**Task to carry out**
Of the lines below, count those containing the word "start". Reply with the number alone.
Segment Open
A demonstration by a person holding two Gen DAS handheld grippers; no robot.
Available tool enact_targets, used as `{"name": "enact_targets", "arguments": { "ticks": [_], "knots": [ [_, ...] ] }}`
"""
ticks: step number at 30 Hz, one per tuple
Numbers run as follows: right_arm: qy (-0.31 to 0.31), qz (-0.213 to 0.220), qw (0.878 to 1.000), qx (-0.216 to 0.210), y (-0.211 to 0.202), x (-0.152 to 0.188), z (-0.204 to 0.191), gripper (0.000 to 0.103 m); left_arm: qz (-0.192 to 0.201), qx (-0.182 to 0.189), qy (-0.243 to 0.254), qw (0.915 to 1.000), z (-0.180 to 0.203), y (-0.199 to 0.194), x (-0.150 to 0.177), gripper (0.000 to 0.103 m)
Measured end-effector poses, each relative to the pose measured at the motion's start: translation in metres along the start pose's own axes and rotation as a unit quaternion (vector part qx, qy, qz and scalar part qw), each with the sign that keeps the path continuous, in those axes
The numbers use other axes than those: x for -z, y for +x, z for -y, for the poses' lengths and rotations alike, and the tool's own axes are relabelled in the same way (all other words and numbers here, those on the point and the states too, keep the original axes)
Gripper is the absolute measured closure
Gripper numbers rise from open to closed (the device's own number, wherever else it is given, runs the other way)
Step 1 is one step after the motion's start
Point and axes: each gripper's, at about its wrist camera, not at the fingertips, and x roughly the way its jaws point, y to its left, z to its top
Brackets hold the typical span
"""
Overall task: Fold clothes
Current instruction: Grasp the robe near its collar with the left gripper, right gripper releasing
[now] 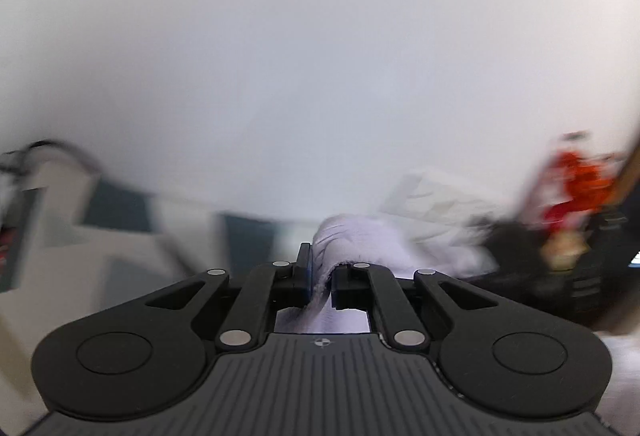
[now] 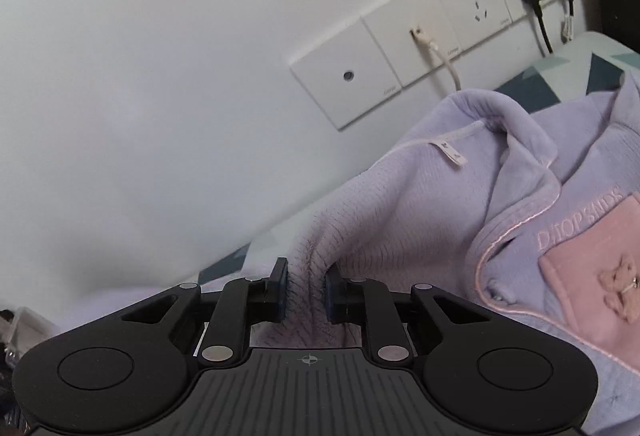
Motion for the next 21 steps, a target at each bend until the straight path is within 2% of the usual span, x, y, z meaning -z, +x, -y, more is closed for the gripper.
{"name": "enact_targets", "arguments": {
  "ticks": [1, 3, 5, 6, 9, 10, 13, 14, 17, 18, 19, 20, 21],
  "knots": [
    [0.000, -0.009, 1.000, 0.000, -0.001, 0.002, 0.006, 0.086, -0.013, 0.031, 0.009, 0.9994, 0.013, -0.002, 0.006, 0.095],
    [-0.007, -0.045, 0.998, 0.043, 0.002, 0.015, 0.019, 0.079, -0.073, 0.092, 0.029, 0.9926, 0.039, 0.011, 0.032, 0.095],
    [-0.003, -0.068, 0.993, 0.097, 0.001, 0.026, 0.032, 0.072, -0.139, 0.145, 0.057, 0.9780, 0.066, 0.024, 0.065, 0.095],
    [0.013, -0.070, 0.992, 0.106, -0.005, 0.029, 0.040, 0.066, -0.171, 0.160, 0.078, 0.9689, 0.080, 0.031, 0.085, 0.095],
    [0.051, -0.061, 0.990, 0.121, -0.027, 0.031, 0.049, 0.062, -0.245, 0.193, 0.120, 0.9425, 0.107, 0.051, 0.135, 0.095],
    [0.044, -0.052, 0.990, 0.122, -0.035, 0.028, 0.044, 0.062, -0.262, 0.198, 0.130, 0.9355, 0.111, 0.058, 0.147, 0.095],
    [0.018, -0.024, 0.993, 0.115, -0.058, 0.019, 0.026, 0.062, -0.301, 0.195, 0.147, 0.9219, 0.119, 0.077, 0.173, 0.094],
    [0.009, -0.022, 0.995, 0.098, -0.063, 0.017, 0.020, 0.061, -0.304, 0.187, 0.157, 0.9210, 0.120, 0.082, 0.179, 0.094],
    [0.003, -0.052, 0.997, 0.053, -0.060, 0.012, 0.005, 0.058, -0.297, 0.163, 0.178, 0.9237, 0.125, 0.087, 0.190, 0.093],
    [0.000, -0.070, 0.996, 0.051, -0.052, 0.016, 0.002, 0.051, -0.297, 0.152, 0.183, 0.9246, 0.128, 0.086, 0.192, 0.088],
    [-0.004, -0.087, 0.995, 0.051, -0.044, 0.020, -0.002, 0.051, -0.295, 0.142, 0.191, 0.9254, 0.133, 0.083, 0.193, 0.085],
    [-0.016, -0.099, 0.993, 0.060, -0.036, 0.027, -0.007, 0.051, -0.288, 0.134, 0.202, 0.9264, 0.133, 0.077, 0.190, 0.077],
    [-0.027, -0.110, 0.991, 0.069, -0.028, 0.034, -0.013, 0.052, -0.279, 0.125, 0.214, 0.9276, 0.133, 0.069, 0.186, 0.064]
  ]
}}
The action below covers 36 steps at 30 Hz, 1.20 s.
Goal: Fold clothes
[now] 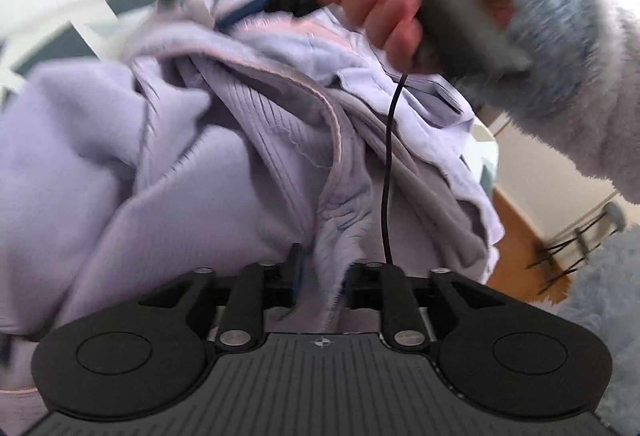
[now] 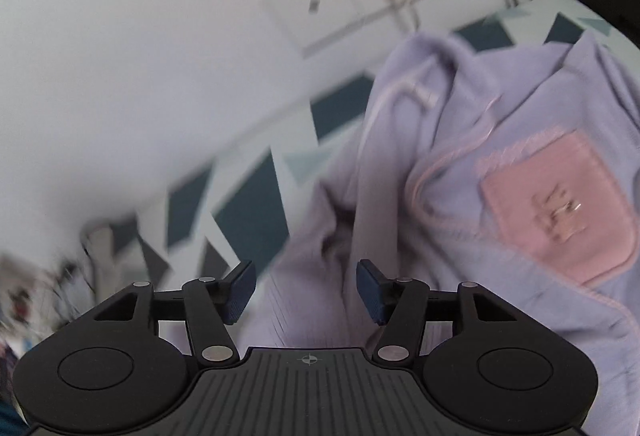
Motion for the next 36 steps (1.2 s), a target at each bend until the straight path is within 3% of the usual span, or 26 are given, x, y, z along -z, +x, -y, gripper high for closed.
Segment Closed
**Worked solution**
2